Many people have complained about the worker shortages this year. If you need additional workers in order to grow your business, here are some ideas for your consideration.
Where to Look for Workers
We may think of workers as only being employees, but there are a lot more options if you’re open-minded. Here’s a list of places to find workers of all kinds:
- Employment agencies
- Online job portals, such as Indeed, SimplyHired, and ZipRecruiter.
- Social media, including LinkedIn Jobs
- Your own website, email list, or employee referrals
- Temp agencies
- Specialized online job portals that cater to your industry and business type
- Virtual assistant organizations
- Day labor online sites and pickup areas
- Job matching sites such as Upwork, Fiverr, and Freelancer.
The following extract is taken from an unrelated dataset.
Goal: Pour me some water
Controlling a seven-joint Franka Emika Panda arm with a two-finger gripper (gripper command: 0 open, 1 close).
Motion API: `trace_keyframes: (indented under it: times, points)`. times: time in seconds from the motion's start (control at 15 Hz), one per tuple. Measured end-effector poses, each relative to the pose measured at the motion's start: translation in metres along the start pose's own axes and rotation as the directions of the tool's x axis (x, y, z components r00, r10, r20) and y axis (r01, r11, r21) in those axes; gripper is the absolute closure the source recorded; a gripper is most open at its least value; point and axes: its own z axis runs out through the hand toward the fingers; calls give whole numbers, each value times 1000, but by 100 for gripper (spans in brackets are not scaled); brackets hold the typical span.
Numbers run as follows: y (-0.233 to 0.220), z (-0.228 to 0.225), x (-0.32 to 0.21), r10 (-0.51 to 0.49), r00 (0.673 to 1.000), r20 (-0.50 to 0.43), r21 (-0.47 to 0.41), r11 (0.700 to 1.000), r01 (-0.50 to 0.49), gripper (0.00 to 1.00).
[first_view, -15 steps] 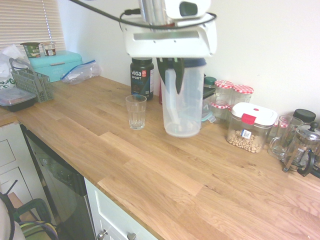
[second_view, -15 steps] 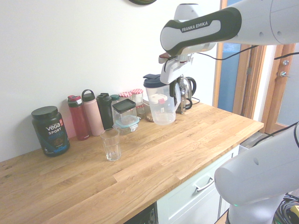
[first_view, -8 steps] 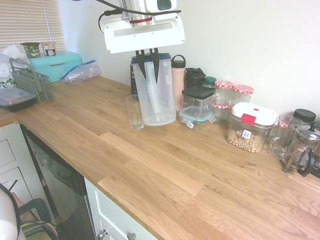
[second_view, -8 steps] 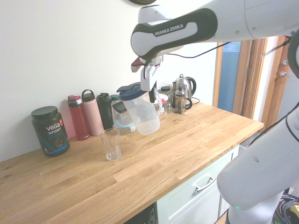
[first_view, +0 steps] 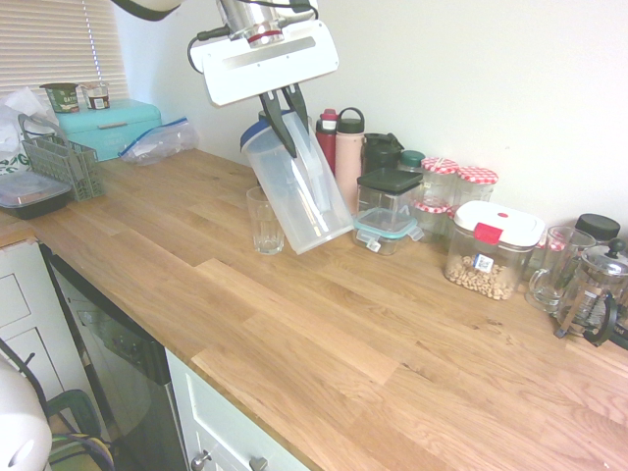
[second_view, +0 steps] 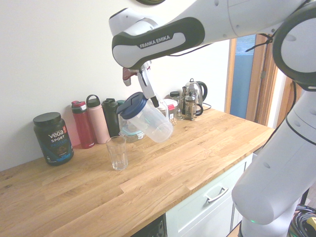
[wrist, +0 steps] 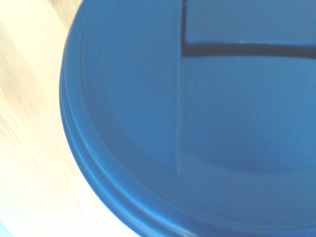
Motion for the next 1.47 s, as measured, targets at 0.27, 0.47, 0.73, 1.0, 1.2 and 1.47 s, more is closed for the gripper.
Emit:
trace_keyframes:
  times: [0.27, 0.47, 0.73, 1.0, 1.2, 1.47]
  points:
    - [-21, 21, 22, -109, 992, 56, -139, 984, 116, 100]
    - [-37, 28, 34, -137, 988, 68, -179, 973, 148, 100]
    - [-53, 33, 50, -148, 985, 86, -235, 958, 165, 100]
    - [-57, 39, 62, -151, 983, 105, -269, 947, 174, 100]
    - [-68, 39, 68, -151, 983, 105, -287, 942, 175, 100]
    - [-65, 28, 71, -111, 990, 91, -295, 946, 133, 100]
- Colleges, when you need interns and entry-level workers
- Your local unemployment office
- Small business development centers
- Virtual assistant agencies or businesses
- Chambers of Commerce and other business organizations
- Professional organization directories where a license is needed, such as hair stylists, dentists, or CPAs
- Friends, colleagues, competitors, and neighbors; your own personal or business network
- Craigslist and local classified ads
- High school guidance counselors if you want to hire straight out of high school
- Outsourcing to a company that provides the labor that does what you need
- Volunteer matching sites
Options for Adding Workers/Labor
There are many ways you can increase labor in your business. The obvious is hiring employees. Beyond employees, there are many more options than you might first think:
- Contractors, where you have a contract for a particular job and meet all of the IRS and other compliance requirements
- Temp workers, where you “lease” an employee who stays on the temp agency payroll or hire them outright with a limited term of employment.
- Part-time workers on your payroll
- Companies that you outsource the work to and contract with as vendors to provide a particular service. They may outsource your labor needs or simply have labor as a component of the product or service you have contracted them to supply.
- PEO, or professional employer organizations, act as a client’s employer and hire their employees as well as manage payroll and other HR compliance tasks.
- Interns, which are unpaid positions. Check your state and local rules for laws regarding hiring interns.
- Volunteers. This is common if you have a nonprofit organization.
With all of these options available, it should be a bit easier to find ways to add labor and grow your business.